Requirement
Your reply should be the entries, output word for word, with each picture omitted.

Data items
######
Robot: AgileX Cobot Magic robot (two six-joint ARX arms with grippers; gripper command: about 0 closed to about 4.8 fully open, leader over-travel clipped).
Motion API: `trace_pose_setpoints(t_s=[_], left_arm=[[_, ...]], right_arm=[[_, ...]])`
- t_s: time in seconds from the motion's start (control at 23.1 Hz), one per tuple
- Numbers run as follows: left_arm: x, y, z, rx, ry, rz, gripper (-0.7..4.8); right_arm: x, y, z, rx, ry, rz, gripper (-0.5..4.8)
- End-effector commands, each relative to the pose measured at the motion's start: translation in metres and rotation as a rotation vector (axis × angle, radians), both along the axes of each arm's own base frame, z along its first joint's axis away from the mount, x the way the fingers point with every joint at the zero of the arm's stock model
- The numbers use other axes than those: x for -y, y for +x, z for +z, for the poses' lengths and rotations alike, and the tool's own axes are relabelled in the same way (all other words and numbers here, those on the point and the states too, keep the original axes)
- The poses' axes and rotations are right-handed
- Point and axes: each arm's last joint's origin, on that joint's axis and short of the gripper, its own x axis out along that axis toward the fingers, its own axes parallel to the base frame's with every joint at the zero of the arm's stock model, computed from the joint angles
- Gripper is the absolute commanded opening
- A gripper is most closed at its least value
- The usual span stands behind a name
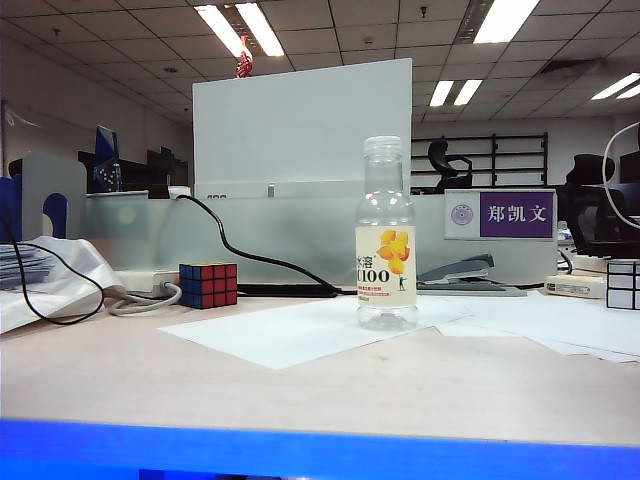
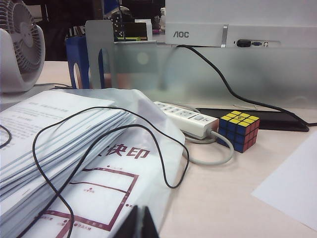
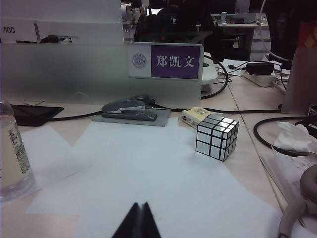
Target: Flip the plastic bottle upside down.
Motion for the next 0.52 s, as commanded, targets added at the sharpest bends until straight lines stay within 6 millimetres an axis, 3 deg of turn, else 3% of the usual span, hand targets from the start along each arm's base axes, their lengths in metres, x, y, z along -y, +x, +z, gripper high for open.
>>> trace_pose_setpoints(t_s=[0.04, 0.26, 0.43, 0.52], left_arm=[[0.0007, -0.0004, 0.0025, 0.021, -0.048, -0.029, -0.05], [0.0007, -0.0004, 0.0026, 0.021, -0.065, -0.030, -0.05], [0.0020, -0.0004, 0.0024, 0.019, -0.219, -0.083, -0.06], [0.0065, -0.0008, 0.0022, -0.001, -0.227, -0.239, -0.06]], right_arm=[[-0.0008, 0.0002, -0.0002, 0.016, 0.003, 0.028, -0.06], [-0.0061, -0.0004, -0.0003, 0.013, 0.007, 0.211, -0.06], [-0.0099, -0.0017, 0.0027, -0.003, 0.266, 0.359, -0.06], [-0.0108, -0.0021, 0.0056, 0.018, 0.303, 0.377, -0.06]])
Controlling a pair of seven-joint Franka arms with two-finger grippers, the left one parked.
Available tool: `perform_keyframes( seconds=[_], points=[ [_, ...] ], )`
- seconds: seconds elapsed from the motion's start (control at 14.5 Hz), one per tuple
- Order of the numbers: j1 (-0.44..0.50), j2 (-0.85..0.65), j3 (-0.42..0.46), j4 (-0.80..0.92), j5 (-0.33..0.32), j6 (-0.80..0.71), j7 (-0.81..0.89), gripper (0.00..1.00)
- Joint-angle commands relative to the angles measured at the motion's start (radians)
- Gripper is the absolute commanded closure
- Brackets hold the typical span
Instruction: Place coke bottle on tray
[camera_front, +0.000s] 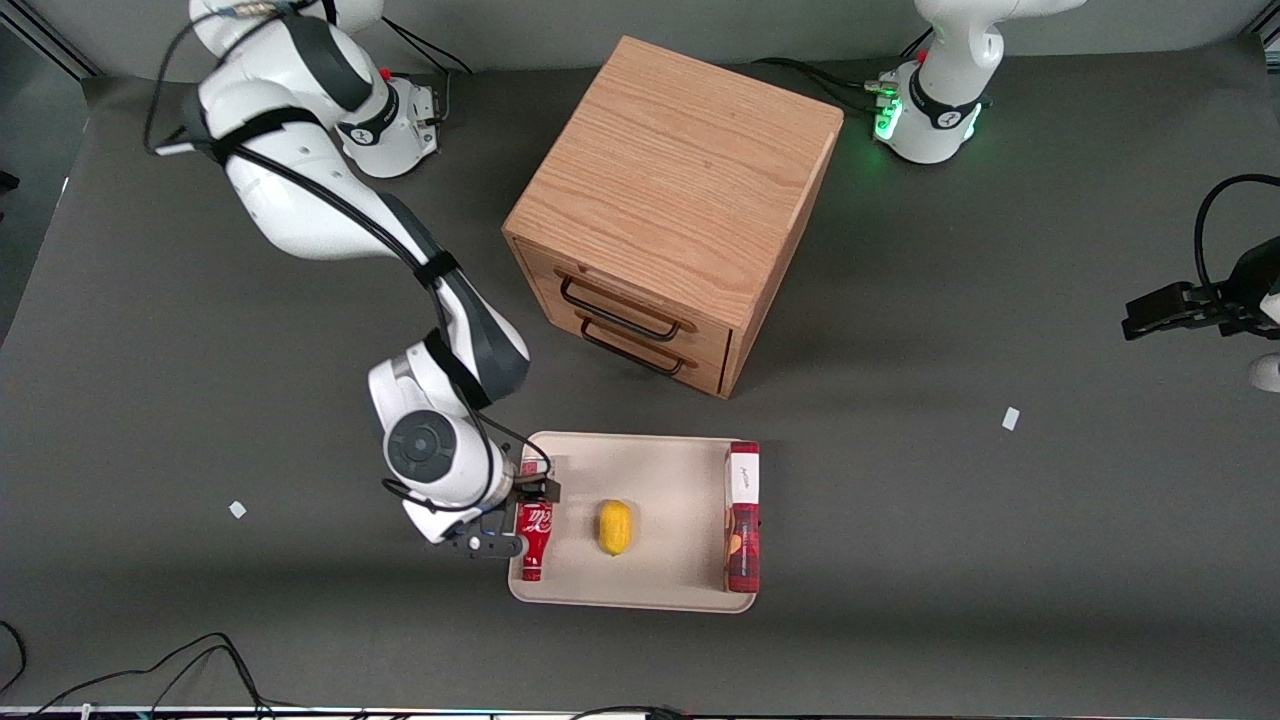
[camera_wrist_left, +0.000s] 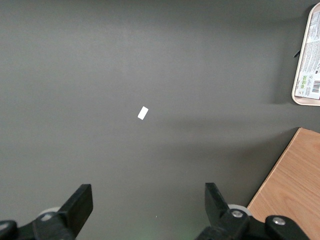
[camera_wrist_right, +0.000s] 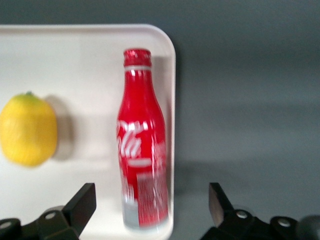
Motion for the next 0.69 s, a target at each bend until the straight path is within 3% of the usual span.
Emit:
perform_keyframes(
  seconds=[0.0, 0.34, 0.62],
  points=[
    [-0.158, -0.294, 0.111, -0.350, 0.020, 0.001, 0.009, 0.00],
    [-0.431, -0.462, 0.332, -0.414, 0.020, -0.245, -0.065, 0.00],
    [-0.638, -0.546, 0.464, -0.418, 0.020, -0.404, -0.245, 0.00]
  ],
)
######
Answer for the task
Robot: AgileX Cobot Magic robot (two six-joint ARX arms with grippers; gripper command: about 0 closed to about 4.8 fully open, leader over-travel clipped).
Motion API: `trace_pose_setpoints(t_s=[_], left_arm=[[_, ...]], right_arm=[[_, ...]])`
- t_s: time in seconds from the motion's start (control at 23.1 Hz), one per tuple
- Numbers run as follows: left_arm: x, y, z, rx, ry, rz, gripper (-0.7..4.8); right_arm: x, y, z, rx, ry, rz, gripper (-0.5..4.8)
- End-effector commands, each relative to the pose measured at the motion's start: translation in metres and rotation as a rotation vector (axis × angle, radians), both along the axes of each arm's own base frame, z along its first joint's axis away from the mount, x the way the fingers point with every joint at the zero of the arm's stock model
- The numbers use other axes than those: x for -y, y for +x, z for +z, for the poses' lengths and rotations alike, and the tool's own axes are relabelled in the same way (all other words and numbers here, those on the point and the states too, keep the original axes)
- The poses' axes and rotations are right-handed
- Point and axes: each arm's last joint's origin, on that joint's axis and short of the gripper, its own x axis out along that axis toward the fingers, its own axes parallel to the base frame's with every joint at the zero of the arm's stock model, computed from the joint angles
- Gripper is the absolute commanded opening
- A gripper is most closed at its least value
- The usual span stands behind a name
Target: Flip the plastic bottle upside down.
Motion for the next 0.52 s, as commanded, targets added at the sharpest bends until straight lines stay within 6 millimetres an axis, 3 deg of turn, else 3% of the usual span, hand targets from the start along each arm's base axes, their lengths in metres, x, y, z along -y, +x, +z, gripper high for open.
>>> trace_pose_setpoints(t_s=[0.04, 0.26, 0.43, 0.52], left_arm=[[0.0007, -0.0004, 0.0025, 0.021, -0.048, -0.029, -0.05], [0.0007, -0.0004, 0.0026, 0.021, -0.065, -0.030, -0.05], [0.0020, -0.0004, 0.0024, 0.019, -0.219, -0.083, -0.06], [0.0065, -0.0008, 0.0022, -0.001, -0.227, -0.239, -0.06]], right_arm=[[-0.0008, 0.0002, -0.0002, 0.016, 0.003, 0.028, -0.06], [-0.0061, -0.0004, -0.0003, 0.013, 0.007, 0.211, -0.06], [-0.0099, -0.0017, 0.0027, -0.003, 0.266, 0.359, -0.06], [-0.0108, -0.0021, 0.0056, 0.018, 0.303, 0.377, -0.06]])
Controlling a pair of seven-joint Franka arms with two-finger grippers, the left one parked.
Available tool: `perform_keyframes( seconds=[_], points=[ [_, ...] ], )`
- seconds: seconds elapsed from the motion's start (control at 14.5 Hz), one per tuple
- Order of the numbers: j1 (-0.44..0.50), j2 (-0.85..0.65), j3 (-0.42..0.46), j4 (-0.80..0.92), j5 (-0.33..0.32), j6 (-0.80..0.71), j7 (-0.81..0.89), gripper (0.00..1.00)
- Joint-angle commands relative to the angles measured at the motion's start (radians)
- Gripper is the absolute commanded closure
- Brackets hold the typical span
Instruction: Place coke bottle on tray
[camera_front, +0.000s] 
[camera_wrist_left, +0.000s] 
[camera_wrist_right, +0.000s] 
Motion for the next 0.69 s, a target at each bend until the straight path is within 3% of the usual span.
Emit:
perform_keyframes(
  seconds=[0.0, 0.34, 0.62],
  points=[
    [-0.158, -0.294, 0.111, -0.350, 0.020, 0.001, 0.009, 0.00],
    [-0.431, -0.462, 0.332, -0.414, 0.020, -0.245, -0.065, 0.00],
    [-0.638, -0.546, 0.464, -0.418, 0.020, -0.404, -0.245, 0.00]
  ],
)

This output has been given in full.